The 2025 agreement is the conclusion of a renegotiation process that began in 2017 to review the 2009 FG–ASUU pact, which was due for revision in 2012.

Several committees set up under past administrations chaired by Wale Babalakin, Munzali Jibrin and Nimi Briggs failed to deliver a final agreement.

The breakthrough came under the current administration, which inaugurated the Yayale Ahmed-led renegotiation committee in October 2024.

An agreement was reached about 14 months later, focusing on improved conditions of service, funding, university autonomy, academic freedom and broader reforms to reverse sectoral decay, curb brain drain and reposition universities for national development.

A major provision of the agreement is the upward review of the remuneration of academic staff in federal universities by 40 per cent, with effect from January 1, 2026.

Under the new structure, salaries will comprise the Consolidated University Academic Staff Salary and a Consolidated Academic Tools Allowance, which accounts for the 40 per cent increment.
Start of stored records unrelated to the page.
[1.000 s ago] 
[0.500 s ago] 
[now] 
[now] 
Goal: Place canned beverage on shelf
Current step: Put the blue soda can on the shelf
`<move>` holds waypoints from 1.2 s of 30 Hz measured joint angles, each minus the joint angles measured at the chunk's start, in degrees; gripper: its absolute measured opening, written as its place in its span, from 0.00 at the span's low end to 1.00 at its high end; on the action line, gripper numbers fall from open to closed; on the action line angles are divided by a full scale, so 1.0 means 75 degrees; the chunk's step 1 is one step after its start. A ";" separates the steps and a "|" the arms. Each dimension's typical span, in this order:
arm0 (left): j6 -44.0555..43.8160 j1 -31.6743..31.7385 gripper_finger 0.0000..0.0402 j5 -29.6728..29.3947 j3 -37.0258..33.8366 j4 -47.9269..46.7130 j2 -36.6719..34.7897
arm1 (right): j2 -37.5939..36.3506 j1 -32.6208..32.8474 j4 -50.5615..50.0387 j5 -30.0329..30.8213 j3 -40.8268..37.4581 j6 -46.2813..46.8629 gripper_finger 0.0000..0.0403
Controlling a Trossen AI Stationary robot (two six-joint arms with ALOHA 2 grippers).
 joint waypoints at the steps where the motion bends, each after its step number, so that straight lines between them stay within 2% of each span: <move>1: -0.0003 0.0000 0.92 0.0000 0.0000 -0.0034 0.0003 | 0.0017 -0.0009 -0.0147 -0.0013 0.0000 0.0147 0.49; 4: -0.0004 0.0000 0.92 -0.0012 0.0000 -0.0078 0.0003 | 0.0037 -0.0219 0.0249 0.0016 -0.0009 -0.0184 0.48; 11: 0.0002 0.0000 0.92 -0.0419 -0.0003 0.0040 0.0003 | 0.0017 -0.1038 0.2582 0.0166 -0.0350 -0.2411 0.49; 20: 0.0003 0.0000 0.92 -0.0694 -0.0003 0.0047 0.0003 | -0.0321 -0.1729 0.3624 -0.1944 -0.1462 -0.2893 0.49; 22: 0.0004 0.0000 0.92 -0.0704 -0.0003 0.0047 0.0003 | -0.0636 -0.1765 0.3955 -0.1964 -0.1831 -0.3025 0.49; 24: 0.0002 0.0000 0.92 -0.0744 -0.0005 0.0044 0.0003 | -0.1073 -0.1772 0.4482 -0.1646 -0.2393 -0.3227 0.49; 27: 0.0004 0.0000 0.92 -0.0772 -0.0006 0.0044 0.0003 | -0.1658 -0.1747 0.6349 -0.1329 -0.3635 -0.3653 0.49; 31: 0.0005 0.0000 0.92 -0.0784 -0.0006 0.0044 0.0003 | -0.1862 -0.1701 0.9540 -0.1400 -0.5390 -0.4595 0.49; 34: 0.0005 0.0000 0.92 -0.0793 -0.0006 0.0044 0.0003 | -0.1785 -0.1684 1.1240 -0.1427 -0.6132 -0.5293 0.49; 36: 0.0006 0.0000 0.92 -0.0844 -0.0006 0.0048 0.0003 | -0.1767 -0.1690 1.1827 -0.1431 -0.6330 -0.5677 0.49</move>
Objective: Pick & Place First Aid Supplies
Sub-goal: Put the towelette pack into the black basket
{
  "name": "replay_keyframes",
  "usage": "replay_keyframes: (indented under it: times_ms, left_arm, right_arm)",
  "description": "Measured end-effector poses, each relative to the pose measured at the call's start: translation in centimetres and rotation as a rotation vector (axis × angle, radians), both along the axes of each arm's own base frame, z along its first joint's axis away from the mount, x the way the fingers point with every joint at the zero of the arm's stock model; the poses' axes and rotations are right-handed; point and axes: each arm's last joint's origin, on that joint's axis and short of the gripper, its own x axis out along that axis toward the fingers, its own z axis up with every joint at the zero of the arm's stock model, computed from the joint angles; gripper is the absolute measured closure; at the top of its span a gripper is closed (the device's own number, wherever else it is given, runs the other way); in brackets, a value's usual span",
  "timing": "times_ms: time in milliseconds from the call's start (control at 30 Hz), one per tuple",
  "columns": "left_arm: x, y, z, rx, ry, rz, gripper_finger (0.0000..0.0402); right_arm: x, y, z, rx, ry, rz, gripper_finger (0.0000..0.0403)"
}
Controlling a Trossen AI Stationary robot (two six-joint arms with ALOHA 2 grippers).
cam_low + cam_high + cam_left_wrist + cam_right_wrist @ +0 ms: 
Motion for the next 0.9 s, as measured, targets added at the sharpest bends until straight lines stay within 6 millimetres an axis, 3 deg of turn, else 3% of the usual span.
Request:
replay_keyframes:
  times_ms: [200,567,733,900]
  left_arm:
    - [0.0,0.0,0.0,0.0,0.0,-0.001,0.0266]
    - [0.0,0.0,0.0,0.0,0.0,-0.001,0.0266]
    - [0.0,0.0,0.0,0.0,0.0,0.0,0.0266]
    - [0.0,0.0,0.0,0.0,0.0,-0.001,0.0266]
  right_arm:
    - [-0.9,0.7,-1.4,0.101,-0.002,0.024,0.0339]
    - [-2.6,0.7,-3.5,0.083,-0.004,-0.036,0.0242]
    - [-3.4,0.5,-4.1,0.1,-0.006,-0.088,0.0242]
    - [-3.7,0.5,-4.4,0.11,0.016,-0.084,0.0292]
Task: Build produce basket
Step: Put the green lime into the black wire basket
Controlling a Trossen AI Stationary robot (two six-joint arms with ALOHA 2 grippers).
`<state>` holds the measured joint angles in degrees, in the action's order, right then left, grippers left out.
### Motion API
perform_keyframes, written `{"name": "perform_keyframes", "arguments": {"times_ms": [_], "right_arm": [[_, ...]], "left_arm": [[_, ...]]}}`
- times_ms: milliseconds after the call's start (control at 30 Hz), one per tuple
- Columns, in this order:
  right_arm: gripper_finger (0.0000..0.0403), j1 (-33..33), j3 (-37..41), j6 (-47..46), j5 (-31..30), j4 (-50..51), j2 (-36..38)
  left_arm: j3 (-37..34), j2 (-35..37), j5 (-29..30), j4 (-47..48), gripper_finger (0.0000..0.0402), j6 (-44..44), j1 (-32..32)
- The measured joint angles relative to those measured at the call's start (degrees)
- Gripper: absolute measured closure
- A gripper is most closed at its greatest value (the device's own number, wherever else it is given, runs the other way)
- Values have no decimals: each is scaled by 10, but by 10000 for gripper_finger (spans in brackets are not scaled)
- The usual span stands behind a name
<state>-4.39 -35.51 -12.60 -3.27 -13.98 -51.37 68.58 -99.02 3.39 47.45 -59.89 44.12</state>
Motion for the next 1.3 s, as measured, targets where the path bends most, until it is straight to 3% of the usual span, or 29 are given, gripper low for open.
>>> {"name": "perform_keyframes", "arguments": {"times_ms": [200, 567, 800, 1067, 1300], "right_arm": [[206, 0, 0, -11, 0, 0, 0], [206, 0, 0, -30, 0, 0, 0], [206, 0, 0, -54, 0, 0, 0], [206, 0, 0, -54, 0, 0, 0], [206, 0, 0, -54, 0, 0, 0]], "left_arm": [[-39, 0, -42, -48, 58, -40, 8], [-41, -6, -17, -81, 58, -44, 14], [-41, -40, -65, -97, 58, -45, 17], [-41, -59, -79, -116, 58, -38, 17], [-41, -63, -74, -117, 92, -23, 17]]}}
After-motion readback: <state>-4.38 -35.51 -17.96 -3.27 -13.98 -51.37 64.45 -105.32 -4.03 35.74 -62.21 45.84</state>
The tools allowance is designed to support core academic activities such as research, journal publications, conference participation, internet access, learned society membership and book procurement, with the broader objective of boosting productivity and curbing brain drain.

The agreement also restructures nine earned academic allowances to promote transparency and fairness by tying payments strictly to duties performed.

These include postgraduate supervision, fieldwork, clinical responsibilities, examination duties and leadership roles within the university system.

In addition, the Federal Government approved a new Professorial Cadre Allowance for senior academics for the first time.

Under this provision, full-time professors will receive N1.74m annually, while readers will earn N840,000 per annum, an intervention described by the government as a structural and transformative measure to recognise experience, enhance dignity and strengthen the academic profession.

Speaking at the unveiling of the agreement in Abuja, the Minister of Education, Dr Tunji Alausa, said the deal marked a renewed commitment by the administration of President Bola Tinubu to uninterrupted academic calendars and improved welfare for university lecturers.

According to him, the agreement goes beyond a formal document and represents “renewed trust, restored confidence, and a decisive turning point in the history of Nigeria’s tertiary education system.”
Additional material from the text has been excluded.